I would only make the minor change in your code on points3

points3T=Table[{listR[[i]][[j]][[1]] + Cos[listThe[[i]][[j]] Degree], 
  listR[[i]][[j]][[2]] + Sin[listThe[[i]][[j]] Degree]}, {i, 1, 
  n}, {j, 1, np}]

This immediately solves your problem (i believe), and then it is just a matter of joining the lists as you see it fit.

I would suggest that you have a look at the following method using its own function, as shown below:

Creating a dedicated function


MapThread is a very powerful tool and well suited for what you are trying to do. It is also keeping your code a bit neater and easier to read.

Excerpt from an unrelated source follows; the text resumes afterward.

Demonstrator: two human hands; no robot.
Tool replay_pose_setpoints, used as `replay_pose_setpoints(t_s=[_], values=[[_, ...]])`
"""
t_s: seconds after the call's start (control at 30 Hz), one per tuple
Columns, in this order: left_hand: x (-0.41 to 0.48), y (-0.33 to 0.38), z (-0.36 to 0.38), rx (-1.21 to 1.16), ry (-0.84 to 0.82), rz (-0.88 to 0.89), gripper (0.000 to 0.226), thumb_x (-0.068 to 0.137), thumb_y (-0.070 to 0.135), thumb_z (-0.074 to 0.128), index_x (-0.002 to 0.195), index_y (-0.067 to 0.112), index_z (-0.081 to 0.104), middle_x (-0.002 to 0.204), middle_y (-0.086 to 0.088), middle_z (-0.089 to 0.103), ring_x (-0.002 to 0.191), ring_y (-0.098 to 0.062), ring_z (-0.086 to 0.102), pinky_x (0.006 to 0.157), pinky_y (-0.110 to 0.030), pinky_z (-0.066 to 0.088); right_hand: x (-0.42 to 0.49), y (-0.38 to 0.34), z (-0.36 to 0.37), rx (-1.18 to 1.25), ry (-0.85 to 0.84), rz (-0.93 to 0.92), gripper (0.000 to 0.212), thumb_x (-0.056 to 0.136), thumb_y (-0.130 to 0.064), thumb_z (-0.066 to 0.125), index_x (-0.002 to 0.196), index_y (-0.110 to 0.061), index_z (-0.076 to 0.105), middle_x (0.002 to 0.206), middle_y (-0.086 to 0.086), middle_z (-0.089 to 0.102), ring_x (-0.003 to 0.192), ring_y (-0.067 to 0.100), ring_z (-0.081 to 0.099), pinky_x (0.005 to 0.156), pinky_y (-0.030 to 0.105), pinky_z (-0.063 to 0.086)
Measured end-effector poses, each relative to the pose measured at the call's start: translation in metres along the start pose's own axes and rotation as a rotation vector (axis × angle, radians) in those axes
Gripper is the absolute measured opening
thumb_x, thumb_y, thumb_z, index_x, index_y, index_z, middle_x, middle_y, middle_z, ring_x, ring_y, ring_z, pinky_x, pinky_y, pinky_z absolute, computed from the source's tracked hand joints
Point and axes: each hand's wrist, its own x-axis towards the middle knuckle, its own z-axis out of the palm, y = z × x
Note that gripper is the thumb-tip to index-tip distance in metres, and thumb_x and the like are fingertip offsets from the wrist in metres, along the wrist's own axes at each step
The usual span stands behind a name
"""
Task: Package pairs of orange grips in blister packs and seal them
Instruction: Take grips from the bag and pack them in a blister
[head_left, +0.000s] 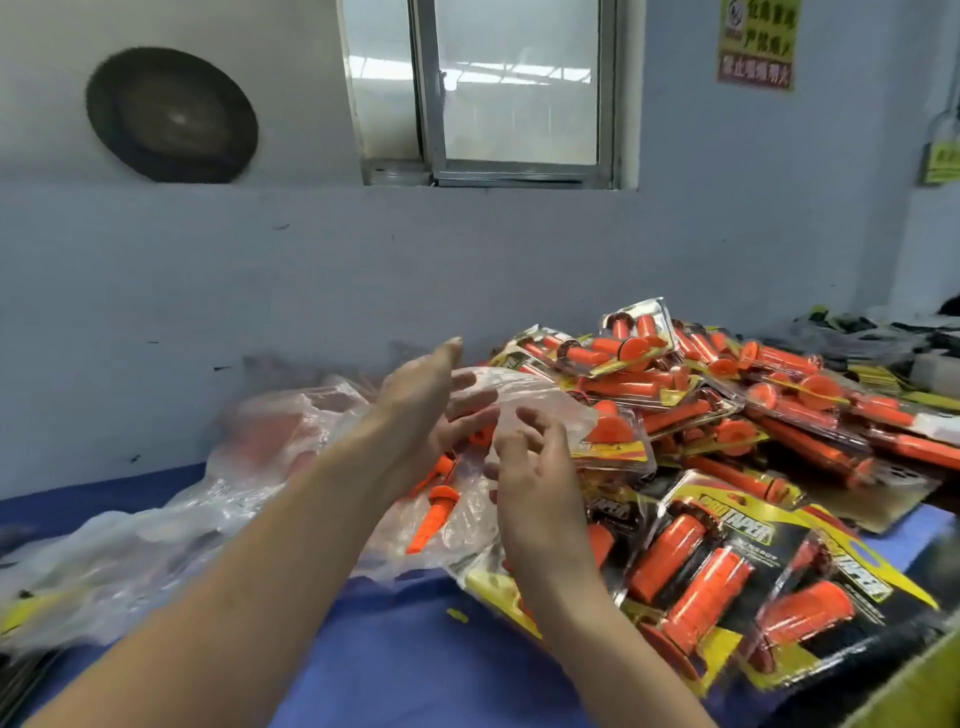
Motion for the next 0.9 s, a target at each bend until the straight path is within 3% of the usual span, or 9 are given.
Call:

I will use it on your simpler, first example to convince you that it can do (in principle!) what you ultimately desire.

pointsMT=MapThread[{#1[[1]] + Cos[#2 Degree], #1[[2]] + Sin[#2 Degree]} &, {r, 
  the}]; (* using MapThread rather than a nested 1D Table *)
pointsMT==points (* this is to convince yourself that it works *)

Use Module/Block to create smaller functions

This is good practice in general as it once again keeps your code readable and easy to scale, modify etc.. Here is an example of me using a Block to create a function that performs the threading once, and then I apply the function to the n=3 case by using MapThread once again.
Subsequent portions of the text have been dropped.